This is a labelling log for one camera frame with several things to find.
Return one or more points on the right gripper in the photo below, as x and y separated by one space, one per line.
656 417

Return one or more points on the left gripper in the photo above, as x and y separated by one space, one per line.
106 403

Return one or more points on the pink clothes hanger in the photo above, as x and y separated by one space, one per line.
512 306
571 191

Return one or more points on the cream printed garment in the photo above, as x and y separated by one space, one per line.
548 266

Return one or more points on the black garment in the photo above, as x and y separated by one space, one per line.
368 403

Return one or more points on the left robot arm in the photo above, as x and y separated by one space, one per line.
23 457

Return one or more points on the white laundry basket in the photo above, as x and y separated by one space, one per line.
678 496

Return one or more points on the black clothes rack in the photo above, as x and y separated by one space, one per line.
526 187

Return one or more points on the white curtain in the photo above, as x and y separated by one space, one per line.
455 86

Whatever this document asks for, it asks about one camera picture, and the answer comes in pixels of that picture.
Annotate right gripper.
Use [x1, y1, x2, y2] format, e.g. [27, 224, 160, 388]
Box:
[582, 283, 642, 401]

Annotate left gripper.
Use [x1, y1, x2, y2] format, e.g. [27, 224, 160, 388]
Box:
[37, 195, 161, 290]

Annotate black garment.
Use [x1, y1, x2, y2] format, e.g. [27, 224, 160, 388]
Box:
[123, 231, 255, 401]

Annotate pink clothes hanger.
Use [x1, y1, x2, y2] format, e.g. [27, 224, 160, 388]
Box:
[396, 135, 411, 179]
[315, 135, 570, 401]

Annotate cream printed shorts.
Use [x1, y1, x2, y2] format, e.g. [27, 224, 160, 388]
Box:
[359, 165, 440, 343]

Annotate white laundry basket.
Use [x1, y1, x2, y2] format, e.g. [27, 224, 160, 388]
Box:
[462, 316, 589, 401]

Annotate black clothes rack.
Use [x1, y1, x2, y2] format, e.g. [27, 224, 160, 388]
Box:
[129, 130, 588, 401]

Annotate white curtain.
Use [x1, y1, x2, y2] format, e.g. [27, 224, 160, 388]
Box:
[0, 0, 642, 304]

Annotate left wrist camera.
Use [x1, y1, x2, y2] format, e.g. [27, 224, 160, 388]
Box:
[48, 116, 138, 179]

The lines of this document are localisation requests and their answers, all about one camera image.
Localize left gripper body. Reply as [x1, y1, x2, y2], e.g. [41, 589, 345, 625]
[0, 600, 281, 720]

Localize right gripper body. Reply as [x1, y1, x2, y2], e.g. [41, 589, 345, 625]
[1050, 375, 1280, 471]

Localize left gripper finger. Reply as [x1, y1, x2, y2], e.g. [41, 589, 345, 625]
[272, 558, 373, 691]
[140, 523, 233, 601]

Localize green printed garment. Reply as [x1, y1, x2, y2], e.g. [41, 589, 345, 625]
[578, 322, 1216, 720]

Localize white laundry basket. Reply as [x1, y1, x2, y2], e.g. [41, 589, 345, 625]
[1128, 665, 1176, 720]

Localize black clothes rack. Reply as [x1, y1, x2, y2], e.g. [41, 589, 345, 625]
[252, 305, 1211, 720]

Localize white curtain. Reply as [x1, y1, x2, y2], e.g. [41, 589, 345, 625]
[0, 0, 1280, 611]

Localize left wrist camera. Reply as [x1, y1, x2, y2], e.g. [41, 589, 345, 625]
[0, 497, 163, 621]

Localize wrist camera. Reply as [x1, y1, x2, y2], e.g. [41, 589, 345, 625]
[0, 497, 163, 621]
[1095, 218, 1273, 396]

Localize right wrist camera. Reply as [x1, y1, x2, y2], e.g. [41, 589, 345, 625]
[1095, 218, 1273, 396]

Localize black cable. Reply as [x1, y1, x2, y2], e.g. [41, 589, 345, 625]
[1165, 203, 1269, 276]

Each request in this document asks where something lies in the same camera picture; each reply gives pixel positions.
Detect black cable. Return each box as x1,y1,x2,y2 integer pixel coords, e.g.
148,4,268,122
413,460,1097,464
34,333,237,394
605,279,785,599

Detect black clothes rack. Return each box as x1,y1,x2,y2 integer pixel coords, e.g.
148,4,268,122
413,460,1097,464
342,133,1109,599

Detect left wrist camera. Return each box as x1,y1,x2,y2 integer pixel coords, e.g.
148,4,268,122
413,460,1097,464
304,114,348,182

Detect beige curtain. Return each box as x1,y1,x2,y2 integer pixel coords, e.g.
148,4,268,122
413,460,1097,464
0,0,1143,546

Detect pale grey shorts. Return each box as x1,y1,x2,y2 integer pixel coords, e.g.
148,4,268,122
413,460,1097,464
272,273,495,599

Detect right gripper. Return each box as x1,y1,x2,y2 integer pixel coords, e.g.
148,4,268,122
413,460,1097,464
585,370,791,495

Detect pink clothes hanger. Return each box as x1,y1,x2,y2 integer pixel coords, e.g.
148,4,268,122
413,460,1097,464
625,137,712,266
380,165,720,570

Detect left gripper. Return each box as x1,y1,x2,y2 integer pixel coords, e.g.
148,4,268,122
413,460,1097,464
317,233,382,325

..........

Aim of the task: In the listing, find every line containing the word "each" and list it.

Reply:
Each request in this document asks where something lies in the same camera picture; each reply gives pixel positions.
Detect black cable. Return each box as x1,y1,x2,y2 integer pixel coords, e.g.
Detect black clothes rack. Return each box as x1,y1,x2,y2 integer pixel coords, e.g.
Detect left wrist camera. Return each box as x1,y1,x2,y2 integer pixel coords, e.g.
Detect beige curtain. Return each box as x1,y1,x2,y2 integer pixel coords, e.g.
Detect pale grey shorts. Return each box as x1,y1,x2,y2 integer pixel coords, e.g.
Detect right gripper. Return each box as x1,y1,x2,y2 integer pixel coords, e.g.
Detect pink clothes hanger. Return each box as x1,y1,x2,y2 integer pixel coords, e.g.
Detect left gripper. Return each box as x1,y1,x2,y2 integer pixel coords, e.g.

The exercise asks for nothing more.